Aussi fou que cela puisse paraître aux yeux des hommes, soyons raisonnables à la manière de Dieu.

Écoutons Ben Sira le Sage : « Si tu nourris de la colère pour ton semblable, comment peux-tu supplier Dieu pour tes propres péchés ?…/… pense à ton sort final …/… et ne garde pas de rancune.»

C’est finalement ce que nous sous-entendons à chaque fois que nous disons le Notre Père : “pardonne-nous nos offenses comme nous pardonnons aussi à ceux qui nous ont offensés.”

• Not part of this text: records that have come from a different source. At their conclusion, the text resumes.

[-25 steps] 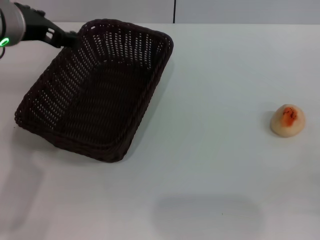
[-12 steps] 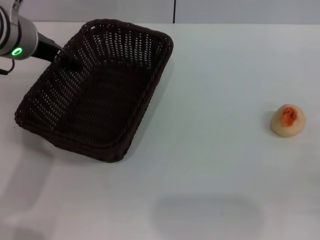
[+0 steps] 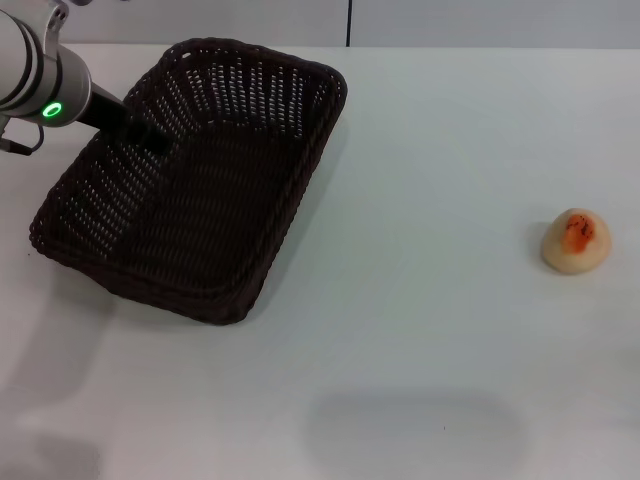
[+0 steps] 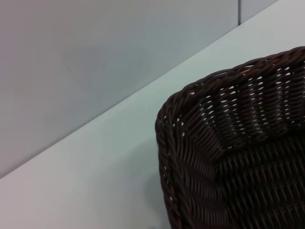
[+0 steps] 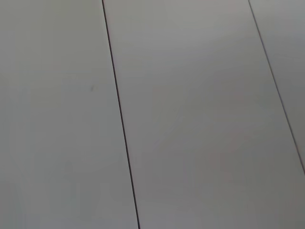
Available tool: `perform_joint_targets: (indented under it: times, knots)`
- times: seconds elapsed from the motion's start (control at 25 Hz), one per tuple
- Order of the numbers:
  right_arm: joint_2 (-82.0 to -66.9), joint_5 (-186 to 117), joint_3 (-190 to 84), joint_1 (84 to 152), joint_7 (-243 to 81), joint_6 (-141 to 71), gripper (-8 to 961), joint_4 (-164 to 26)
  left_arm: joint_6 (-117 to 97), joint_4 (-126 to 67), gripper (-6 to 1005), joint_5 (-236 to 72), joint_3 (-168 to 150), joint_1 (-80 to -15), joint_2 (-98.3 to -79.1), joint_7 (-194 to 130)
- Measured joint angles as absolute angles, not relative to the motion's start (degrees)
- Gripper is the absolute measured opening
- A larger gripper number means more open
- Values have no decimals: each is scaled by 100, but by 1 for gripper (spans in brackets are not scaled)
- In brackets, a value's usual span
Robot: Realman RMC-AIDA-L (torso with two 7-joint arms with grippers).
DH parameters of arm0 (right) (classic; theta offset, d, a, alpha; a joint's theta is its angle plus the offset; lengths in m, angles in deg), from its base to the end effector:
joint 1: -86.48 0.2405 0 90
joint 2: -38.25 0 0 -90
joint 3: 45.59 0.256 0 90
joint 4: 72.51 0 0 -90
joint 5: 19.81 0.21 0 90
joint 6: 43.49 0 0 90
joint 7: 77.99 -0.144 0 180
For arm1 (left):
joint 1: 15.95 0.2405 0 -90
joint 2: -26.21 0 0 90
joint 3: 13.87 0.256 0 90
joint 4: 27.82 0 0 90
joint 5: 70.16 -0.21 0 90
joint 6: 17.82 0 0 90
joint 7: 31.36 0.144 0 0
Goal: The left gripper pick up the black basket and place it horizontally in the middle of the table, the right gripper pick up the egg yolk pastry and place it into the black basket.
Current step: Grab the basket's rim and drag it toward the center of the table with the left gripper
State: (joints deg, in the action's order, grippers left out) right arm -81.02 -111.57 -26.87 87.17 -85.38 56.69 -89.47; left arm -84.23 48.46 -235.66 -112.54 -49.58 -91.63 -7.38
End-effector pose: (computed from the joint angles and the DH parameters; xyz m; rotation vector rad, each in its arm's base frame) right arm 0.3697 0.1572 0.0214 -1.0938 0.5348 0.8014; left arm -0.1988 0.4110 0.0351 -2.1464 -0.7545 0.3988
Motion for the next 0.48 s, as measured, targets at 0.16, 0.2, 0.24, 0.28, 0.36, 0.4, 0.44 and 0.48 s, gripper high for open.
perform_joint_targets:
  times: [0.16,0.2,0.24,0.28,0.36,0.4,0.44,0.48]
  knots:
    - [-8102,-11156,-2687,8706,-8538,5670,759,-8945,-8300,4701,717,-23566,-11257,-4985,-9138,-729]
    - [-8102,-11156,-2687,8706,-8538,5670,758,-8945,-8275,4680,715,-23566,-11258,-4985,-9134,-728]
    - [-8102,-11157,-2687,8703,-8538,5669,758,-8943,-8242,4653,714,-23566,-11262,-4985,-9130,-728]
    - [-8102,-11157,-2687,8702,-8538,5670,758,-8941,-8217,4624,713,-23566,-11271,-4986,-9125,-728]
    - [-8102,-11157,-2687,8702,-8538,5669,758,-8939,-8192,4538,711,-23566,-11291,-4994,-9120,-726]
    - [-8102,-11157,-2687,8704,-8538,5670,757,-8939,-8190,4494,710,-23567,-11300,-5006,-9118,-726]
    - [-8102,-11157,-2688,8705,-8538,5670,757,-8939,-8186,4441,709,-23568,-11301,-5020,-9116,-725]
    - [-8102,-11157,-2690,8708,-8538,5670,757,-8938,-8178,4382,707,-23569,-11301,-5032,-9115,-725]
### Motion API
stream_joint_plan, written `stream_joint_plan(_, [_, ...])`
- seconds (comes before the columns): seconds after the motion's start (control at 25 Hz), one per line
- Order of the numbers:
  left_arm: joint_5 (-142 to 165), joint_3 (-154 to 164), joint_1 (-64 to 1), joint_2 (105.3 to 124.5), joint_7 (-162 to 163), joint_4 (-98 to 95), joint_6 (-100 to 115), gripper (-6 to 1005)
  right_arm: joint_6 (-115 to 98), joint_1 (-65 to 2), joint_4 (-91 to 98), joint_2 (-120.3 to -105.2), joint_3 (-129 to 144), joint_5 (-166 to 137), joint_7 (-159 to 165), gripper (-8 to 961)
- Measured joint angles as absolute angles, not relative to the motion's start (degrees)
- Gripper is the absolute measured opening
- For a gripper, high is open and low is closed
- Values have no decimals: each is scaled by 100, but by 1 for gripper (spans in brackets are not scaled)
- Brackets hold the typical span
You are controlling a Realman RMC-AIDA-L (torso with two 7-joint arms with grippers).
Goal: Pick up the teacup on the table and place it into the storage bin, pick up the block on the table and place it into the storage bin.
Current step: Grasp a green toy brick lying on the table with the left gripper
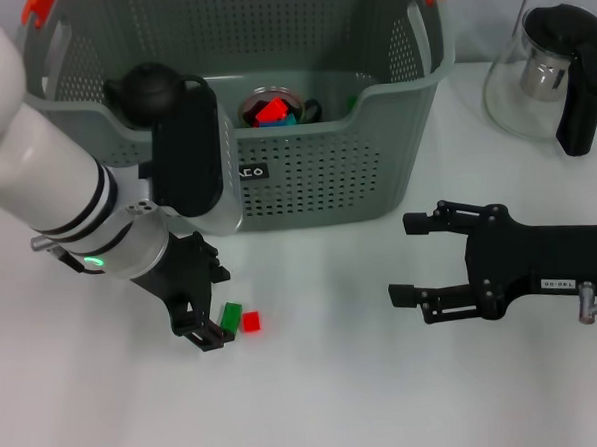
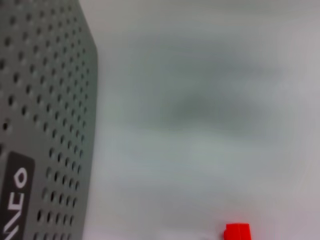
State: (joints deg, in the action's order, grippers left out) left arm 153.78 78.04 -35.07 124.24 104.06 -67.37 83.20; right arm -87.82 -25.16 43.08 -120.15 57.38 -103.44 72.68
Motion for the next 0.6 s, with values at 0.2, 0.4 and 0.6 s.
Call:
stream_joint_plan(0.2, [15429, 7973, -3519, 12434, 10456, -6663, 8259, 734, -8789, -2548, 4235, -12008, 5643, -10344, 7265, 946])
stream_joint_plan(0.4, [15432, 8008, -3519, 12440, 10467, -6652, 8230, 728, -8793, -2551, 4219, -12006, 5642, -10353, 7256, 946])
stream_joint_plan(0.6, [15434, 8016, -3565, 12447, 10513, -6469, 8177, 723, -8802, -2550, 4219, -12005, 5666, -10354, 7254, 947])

Replaçons-nous dans la dimension d’éternité qui est la vraie dimension de notre vie.

La remise des dettes à laquelle Jésus nous appelle n’est autre que l’invitation à préparer nos cœurs à l’accueil de la miséricorde.

Si la dette de mon frère encombre mon cœur, il n’y a plus de place pour l’amour de Dieu ! Rappelons-nous : « Ce que vous avez lié sur la terre sera lié dans les cieux… » Dieu respecte notre manière d’être il ne peut pas, malgré sa toute-puissance, nous obliger à accueillir son amour, que ce soit maintenant ou dans l’au-delà de notre mort physique.

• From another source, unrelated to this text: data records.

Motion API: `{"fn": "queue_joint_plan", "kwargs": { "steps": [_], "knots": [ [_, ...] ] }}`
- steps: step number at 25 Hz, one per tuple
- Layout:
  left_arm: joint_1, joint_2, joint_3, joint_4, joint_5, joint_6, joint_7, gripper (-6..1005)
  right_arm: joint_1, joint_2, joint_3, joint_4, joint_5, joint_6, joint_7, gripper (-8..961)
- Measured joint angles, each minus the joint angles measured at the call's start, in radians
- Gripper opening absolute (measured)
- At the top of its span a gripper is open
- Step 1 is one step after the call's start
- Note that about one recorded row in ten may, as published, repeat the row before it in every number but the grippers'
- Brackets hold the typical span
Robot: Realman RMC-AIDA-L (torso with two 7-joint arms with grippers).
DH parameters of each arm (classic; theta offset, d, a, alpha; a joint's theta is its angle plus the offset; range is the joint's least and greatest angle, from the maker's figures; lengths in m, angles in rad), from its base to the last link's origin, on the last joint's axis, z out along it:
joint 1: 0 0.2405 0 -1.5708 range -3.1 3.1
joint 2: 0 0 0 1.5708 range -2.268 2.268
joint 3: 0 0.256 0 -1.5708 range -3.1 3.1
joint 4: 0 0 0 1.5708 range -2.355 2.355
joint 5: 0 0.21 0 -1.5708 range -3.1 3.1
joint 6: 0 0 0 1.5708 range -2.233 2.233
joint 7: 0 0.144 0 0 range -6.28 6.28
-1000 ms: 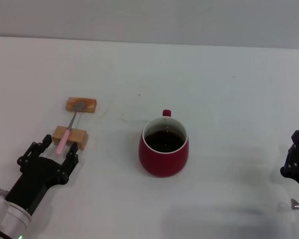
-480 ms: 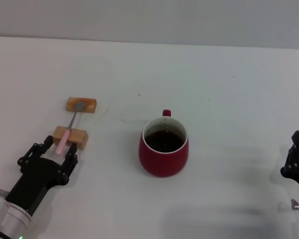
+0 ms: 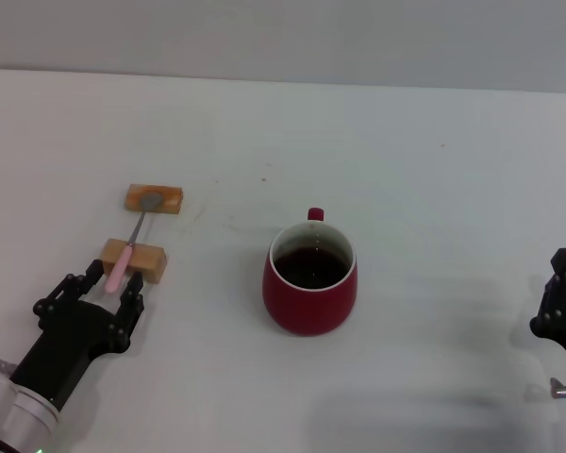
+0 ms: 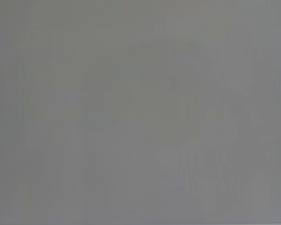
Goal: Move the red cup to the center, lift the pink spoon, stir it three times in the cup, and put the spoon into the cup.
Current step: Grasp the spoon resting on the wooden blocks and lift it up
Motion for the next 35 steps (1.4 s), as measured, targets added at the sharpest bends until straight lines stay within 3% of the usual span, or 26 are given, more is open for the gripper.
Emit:
{"fn": "queue_joint_plan", "kwargs": {
  "steps": [35],
  "knots": [
    [0.012, 0.000, 0.002, -0.005, 0.000, 0.007, 0.000, 501, 0.004, 0.000, -0.006, 0.003, -0.002, -0.002, 0.002, 0]
  ]
}}
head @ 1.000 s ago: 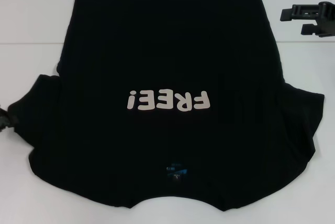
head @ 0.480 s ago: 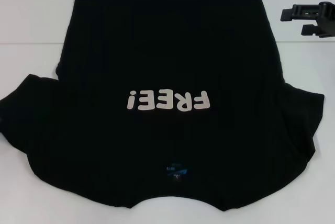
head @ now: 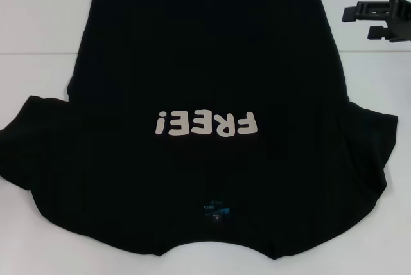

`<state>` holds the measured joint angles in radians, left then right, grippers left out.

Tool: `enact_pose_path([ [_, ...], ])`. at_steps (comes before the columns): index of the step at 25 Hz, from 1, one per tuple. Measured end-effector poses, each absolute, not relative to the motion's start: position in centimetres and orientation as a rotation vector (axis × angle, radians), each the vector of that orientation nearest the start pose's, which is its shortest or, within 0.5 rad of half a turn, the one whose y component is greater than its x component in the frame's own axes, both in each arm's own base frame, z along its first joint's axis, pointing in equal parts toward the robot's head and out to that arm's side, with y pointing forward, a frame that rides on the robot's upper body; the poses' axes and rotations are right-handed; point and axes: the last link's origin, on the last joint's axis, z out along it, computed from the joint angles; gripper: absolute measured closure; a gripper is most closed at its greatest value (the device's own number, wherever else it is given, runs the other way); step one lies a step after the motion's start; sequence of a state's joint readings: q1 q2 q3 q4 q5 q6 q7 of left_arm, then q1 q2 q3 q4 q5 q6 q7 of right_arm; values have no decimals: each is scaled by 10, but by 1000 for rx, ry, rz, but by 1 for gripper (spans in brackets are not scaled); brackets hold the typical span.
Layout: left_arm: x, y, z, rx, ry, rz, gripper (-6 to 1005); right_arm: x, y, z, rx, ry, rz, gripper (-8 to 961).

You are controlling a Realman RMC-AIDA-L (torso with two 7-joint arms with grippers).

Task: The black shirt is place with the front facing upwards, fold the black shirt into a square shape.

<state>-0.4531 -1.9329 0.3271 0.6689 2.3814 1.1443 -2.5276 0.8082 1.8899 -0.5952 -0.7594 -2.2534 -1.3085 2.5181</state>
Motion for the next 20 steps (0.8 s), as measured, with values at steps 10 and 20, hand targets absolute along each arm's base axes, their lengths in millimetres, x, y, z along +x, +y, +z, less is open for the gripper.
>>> enact_pose_path([
  [10,-370,352,110,-1602,-1933,-644,996,222,449,111,-2099,1564,615,58],
  [20,-317,385,89,-1851,-1901,-566,995,223,449,109,-2104,1565,605,67],
])
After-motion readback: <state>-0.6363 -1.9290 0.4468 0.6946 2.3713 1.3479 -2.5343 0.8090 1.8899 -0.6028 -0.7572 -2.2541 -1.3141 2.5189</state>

Dans la parabole du roi que nous avons entendue tout-à l’heure, la colère du roi qui semble changer d’avis devant l’attitude du serviteur auquel il avait remis sa dette, peut nous sembler un peu révoltante ou déroutante… : S’il avait remis la dette, il avait remis la dette ! Ou bien est-ce que la justice peut revenir sur sa décision… ? La question n’est pas là !…

Quand Jésus dit : « C’est ainsi que mon Père du ciel vous traitera, si chacun de vous ne pardonne pas à son frère du fond du cœur », c’est tout simplement une autre manière de dire que « tout ce que nous aurons lié sur la terre sera lié dans les cieux » et que si le pardon vient de Dieu, il est en notre pouvoir de le rendre stérile, aussi dramatique que cela puisse être…

Apprenons de Dieu à vivre en Fils de Dieu et ne l’empêchons pas de réaliser son projet d’amour en chacun d’entre nous.

Je vous propose pour cela de redire à voix haute, avec moi, le psaume de la liturgie de ce dimanche que vous avez sur vos feuilles :

Bénis le Seigneur, ô mon âme, bénis son nom très saint, tout mon être ! Bénis le Seigneur, ô mon âme, n’oublie aucun de ses bienfaits !

Car il pardonne toutes tes offenses et te guérit de toute maladie ; il réclame ta vie à la tombe et te couronne d’amour et de tendresse.

Il n’est pas pour toujours en procès, ne maintient pas sans fin ses reproches ; il n’agit pas envers nous selon nos fautes, ne nous rend pas selon nos offenses.

Comme le ciel domine la terre, fort est son amour pour qui le craint ; aussi loin qu’est l’orient de l’occident, il met loin de nous nos péchés.

Et vous, Matthias et Sarah, Émérance et Cyril, qui présentez vos enfants au baptême, c’est à vous qu’il revient d’apprendre ce chemin de l’amour à vos enfants… Nous sommes là pour vous y aider.